Does foundation/regularity have any categorical/structural consequences, in ZF?

Yes, the axiom of foundation has structuralist consequences.

Let $\phi$ be the assertion, "if every well-founded set is well-orderable, then every set is well-orderable."

This statement, I claim, can be made in a (technically) structuralist manner, since it is a statement about all nodes in a certain kind of digraph, namely, the graphs that are stratified by a well-ordered sequence of levels, such that every new level has a unique node for every subset of the nodes on the previous levels. And then assert that every node in such a graph has another node that amounts to a well-order of the set pointing at that node. That is, just make a structuralist description of the $V_\alpha$ hierarchy, and assert that if all the sets arising in it are well-orderable, then every set is well-orderable.

Certainly ZF proves the statement $\phi$, since ZF proves that every set arises in the well-founded $V_\alpha$ hierarchy.

But ZF-AF does not prove the statement, since, I believe, it is consistent with ZF-FA that the well-founded part of the universe satisfies AC, even if there is a non-well-orderable set of Quine atoms in the non-well-founded part of the universe. One can build such a model, I believe, as a symmetric extension of a model of ZFC, by adding a collection of urelements, considered as Quine atoms.

The following provides an "engine" for generating many structural statements provable in ZF but not in ZF without foundation:

Theorem. Let $S$ be any structural equivalent of the axiom of choice within ZF without foundation (e.g., Zorn's Lemma or Tychonoff's compactness theorem). Then the following structural statement $R_{S}$ (in honor of Herman and Jean Rubin) is provable in ZF; but NOT in ZF without foundation:

$R_{S}$ := "$S$ holds iff every linearly orderable set is well-orderdable".

Explanation. The nontrivial direction ($\leftarrow$) of $R_{S}$ follows from the theorem below, and the observation that the powerset of every well-orderable set $S$ is linearly orderable (by deeming $X$ to be less than $Y$, where $X$ and $Y$ are subsets of $S$, and $S$ well-ordered by $<$, if the $<$-first element in the symmetric difference of $X$ and $Y$ is in $Y$. The proof is readily implementable in Zermelo set theory, i.e., ZF without the foundation axiom and without the replacement cheme, but with the separation scheme).

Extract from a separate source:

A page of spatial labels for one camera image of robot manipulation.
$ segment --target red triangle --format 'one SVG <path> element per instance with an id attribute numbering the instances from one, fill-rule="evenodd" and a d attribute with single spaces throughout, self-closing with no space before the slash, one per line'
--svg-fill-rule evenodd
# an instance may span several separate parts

Theorem (H. Rubin & J. Rubin). ZF proves that if the powerset of every well-orderable set is well-orderable, then the axiom of choice holds.

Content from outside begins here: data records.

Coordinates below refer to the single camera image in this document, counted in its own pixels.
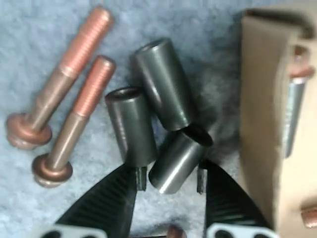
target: dark gray cylinder
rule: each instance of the dark gray cylinder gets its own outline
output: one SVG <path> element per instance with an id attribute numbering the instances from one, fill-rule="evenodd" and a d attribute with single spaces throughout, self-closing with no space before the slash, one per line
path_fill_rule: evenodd
<path id="1" fill-rule="evenodd" d="M 151 115 L 142 89 L 120 88 L 108 93 L 105 101 L 124 163 L 144 167 L 156 160 Z"/>
<path id="2" fill-rule="evenodd" d="M 163 38 L 140 48 L 132 63 L 163 127 L 169 131 L 187 127 L 196 107 L 171 40 Z"/>
<path id="3" fill-rule="evenodd" d="M 149 173 L 151 184 L 160 193 L 176 193 L 212 144 L 210 135 L 196 124 L 176 132 L 162 145 Z"/>

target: copper bolt
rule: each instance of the copper bolt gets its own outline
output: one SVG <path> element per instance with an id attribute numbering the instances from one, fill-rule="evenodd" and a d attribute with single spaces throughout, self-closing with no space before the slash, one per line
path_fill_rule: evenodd
<path id="1" fill-rule="evenodd" d="M 11 145 L 32 150 L 49 142 L 52 131 L 48 121 L 91 58 L 112 22 L 109 11 L 101 6 L 97 6 L 90 13 L 53 70 L 43 90 L 36 97 L 31 111 L 27 114 L 11 114 L 8 117 L 7 138 Z"/>
<path id="2" fill-rule="evenodd" d="M 183 229 L 180 229 L 176 226 L 170 226 L 167 231 L 166 236 L 160 237 L 142 237 L 142 238 L 186 238 L 186 233 Z"/>
<path id="3" fill-rule="evenodd" d="M 305 227 L 317 228 L 317 207 L 302 210 L 302 219 Z"/>
<path id="4" fill-rule="evenodd" d="M 51 153 L 36 157 L 32 163 L 32 173 L 38 184 L 56 187 L 72 176 L 68 159 L 114 71 L 115 63 L 111 59 L 96 58 Z"/>

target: gray fabric surface
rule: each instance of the gray fabric surface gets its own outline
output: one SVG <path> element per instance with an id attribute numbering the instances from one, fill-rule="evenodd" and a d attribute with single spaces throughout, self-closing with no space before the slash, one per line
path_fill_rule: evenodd
<path id="1" fill-rule="evenodd" d="M 215 121 L 210 131 L 216 145 L 209 151 L 209 158 L 235 176 L 241 10 L 275 2 L 0 0 L 0 237 L 25 237 L 34 226 L 53 223 L 86 190 L 121 164 L 110 119 L 101 101 L 71 156 L 71 180 L 48 190 L 32 178 L 33 158 L 52 148 L 89 67 L 54 113 L 50 121 L 53 139 L 49 144 L 34 151 L 21 151 L 11 147 L 5 138 L 7 115 L 31 108 L 93 6 L 102 3 L 115 16 L 115 25 L 97 52 L 117 62 L 105 93 L 134 85 L 128 61 L 134 50 L 159 37 L 170 37 L 189 75 L 200 110 L 205 112 L 204 120 L 209 124 Z M 160 143 L 165 131 L 157 121 L 154 129 Z M 204 202 L 204 195 L 196 193 L 195 173 L 175 195 L 160 195 L 148 183 L 147 191 L 137 195 L 131 234 L 164 234 L 172 222 L 184 228 L 189 238 L 201 237 Z"/>

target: threaded shank
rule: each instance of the threaded shank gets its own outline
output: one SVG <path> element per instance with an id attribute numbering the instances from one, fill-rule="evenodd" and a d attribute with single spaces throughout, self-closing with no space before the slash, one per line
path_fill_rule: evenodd
<path id="1" fill-rule="evenodd" d="M 70 43 L 60 61 L 60 67 L 78 75 L 113 23 L 109 11 L 97 6 L 90 13 L 79 33 Z"/>
<path id="2" fill-rule="evenodd" d="M 305 227 L 317 228 L 317 207 L 302 211 L 302 218 Z"/>
<path id="3" fill-rule="evenodd" d="M 114 71 L 114 61 L 104 56 L 96 58 L 86 82 L 78 94 L 73 108 L 75 113 L 85 117 L 89 117 L 93 113 Z"/>

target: cardboard box
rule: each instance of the cardboard box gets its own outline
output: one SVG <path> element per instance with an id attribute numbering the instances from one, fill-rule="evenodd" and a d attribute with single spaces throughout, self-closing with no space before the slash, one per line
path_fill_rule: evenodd
<path id="1" fill-rule="evenodd" d="M 308 213 L 306 226 L 302 216 L 305 209 L 317 207 L 314 67 L 316 4 L 246 10 L 242 19 L 240 181 L 282 238 L 317 238 L 317 228 L 308 228 L 314 222 L 317 225 L 317 211 Z M 301 79 L 307 80 L 302 96 L 294 92 L 293 84 Z"/>

The above theorem was first published the 1963 book Equivalents of the Axiom of Choice, by Herman and Jean Rubin. A proof can also be found in these lecture notes by Andrés E. Caicedo (see Theorem 13). Later, in this 1973 paper of Felgner & Jech, a model of ZF with atoms was built in which the powerset of every ordinal is well-orderable, but the axiom of choice fails; this proof also appears in chapter 9 of the book Axiom of Choice by Jech.